Defiance was a community in Worth County, Missouri during the late 19th century.

Location
Defiance was located in Union Township on the west bank of the Platte river about 4 miles west of Isadora. It was about one-half mile east of the current location of Sheridan, Missouri.

Early history and name
In 1865, Jacob Winemiller came to the newly formed Worth county, and purchased land in 
township 66, range 33, section 14, on the banks of the Platte river.  After bringing his 
family, he started a sawmill and lumber business. in 1868, John Weaver started a store 
nearby, and by 1872 the town was laid out and a post office established.  Winemiller was the first postmaster.  The town was briefly called Riverside, but the name Defiance was adopted in 1872.
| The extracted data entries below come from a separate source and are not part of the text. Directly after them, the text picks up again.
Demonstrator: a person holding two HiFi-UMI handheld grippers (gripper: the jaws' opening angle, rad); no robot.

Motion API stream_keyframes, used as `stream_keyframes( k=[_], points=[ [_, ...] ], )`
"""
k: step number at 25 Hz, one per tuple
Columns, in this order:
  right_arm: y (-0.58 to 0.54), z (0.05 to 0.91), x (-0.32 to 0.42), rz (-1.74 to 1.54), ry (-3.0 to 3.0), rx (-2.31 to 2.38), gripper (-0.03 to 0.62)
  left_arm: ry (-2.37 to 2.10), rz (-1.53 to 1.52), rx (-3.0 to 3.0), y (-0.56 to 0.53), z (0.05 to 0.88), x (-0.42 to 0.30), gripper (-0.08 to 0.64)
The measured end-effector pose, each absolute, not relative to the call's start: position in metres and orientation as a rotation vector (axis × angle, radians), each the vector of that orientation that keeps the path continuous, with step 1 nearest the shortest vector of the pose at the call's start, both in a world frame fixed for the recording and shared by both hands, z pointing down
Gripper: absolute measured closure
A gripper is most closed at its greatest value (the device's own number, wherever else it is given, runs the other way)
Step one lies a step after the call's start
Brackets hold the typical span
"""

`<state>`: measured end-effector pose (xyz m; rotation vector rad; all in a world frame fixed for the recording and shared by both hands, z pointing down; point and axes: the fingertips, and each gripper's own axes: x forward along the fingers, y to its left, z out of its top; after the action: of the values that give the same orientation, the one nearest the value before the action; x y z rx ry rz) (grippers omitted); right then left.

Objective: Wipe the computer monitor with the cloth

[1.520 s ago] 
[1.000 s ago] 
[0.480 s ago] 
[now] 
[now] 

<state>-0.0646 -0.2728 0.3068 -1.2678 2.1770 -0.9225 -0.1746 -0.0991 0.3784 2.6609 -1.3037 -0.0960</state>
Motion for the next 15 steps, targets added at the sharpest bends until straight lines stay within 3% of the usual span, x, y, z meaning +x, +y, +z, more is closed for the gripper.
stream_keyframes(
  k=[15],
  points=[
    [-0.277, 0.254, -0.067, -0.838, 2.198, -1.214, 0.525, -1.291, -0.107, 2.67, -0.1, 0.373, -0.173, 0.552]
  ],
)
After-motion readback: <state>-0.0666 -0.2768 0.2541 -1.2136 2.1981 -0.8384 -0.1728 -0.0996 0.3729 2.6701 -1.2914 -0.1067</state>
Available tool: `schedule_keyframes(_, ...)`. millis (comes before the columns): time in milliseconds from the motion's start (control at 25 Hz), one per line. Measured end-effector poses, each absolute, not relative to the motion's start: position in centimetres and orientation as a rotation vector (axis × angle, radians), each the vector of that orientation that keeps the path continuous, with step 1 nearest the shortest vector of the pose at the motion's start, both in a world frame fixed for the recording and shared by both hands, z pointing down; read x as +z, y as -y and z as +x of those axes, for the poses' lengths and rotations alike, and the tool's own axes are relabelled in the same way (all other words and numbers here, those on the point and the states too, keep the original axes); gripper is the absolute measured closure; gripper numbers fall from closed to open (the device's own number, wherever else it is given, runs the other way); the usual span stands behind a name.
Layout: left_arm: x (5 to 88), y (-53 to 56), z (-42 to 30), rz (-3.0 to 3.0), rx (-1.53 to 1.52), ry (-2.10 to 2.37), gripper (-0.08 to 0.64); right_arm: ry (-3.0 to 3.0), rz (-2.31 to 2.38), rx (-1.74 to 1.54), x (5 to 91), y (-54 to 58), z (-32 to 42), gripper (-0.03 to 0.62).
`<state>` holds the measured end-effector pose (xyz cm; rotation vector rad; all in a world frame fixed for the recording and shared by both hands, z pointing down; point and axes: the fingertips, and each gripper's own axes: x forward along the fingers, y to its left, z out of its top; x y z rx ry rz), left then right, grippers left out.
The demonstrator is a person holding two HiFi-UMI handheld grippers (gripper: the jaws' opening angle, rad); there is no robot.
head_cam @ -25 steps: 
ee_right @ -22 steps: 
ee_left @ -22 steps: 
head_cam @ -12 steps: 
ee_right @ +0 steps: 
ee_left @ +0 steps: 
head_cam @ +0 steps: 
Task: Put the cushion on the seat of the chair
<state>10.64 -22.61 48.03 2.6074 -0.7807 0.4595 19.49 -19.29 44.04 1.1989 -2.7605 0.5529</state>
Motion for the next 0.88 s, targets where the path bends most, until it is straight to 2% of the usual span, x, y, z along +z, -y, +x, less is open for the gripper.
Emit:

The name comes from the fact that Weaver sold whiskey and defied people to enforce any law 
against him. 
Winemiller and Issac Davis were considered the town founders.

Characteristics
In 1876 an Independent Order of Odd Fellows lodge was started in Defiance. The lodge burned to the ground in 1878, but was rebuilt. By 1882 the town featured 3 blacksmiths, drug and dry goods stores, a shoemaker, carpenter 
and physician. In 1882 the population was reported as 50. The stage coach that operated between Grant City and Hopkins stopped at Defiance.

Decline
In 1887 the Chicago, St. Paul and Kansas City Railroad was built through the Platte Valley, and missed Defiance by a half mile.  
Construction in the new town of Sheridan began in July, and the businesses of Defiance gradually moved west to the new town.